WHAT TO WORK ON
Copying exactly, give the lines in the material below from the one with "wicker basket at" to the one with "A single rendered", ends included, and nothing besides.

DATA PROVIDED
**********

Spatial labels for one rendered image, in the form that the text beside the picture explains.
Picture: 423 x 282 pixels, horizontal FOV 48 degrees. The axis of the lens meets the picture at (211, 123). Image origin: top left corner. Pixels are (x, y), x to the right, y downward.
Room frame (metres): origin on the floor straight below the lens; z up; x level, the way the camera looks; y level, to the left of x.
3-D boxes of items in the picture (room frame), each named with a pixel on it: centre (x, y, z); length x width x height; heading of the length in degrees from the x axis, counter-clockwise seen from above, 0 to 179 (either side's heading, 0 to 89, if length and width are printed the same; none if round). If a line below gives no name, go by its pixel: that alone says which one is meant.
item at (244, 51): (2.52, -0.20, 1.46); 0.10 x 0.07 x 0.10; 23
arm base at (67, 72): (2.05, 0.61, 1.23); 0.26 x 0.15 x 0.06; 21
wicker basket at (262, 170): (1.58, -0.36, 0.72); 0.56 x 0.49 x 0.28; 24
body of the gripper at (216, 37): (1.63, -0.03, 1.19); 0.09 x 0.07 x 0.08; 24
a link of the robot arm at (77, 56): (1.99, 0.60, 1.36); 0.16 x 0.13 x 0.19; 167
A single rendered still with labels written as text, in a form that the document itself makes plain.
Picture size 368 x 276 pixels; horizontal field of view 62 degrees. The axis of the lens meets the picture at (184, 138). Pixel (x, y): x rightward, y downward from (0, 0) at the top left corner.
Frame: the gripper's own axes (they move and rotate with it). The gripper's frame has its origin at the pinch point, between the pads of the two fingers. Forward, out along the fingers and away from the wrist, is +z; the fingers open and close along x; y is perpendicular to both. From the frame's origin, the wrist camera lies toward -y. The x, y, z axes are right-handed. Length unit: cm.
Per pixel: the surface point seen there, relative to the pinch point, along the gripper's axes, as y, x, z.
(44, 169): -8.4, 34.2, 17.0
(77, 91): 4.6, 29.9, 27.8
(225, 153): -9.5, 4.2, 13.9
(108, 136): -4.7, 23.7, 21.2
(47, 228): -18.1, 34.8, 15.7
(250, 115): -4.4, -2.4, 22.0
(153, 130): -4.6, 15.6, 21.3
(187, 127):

**********

RESULT OF THE EXERCISE
wicker basket at (262, 170): (1.58, -0.36, 0.72); 0.56 x 0.49 x 0.28; 24
body of the gripper at (216, 37): (1.63, -0.03, 1.19); 0.09 x 0.07 x 0.08; 24
a link of the robot arm at (77, 56): (1.99, 0.60, 1.36); 0.16 x 0.13 x 0.19; 167
A single rendered still with labels written as text, in a form that the document itself makes plain.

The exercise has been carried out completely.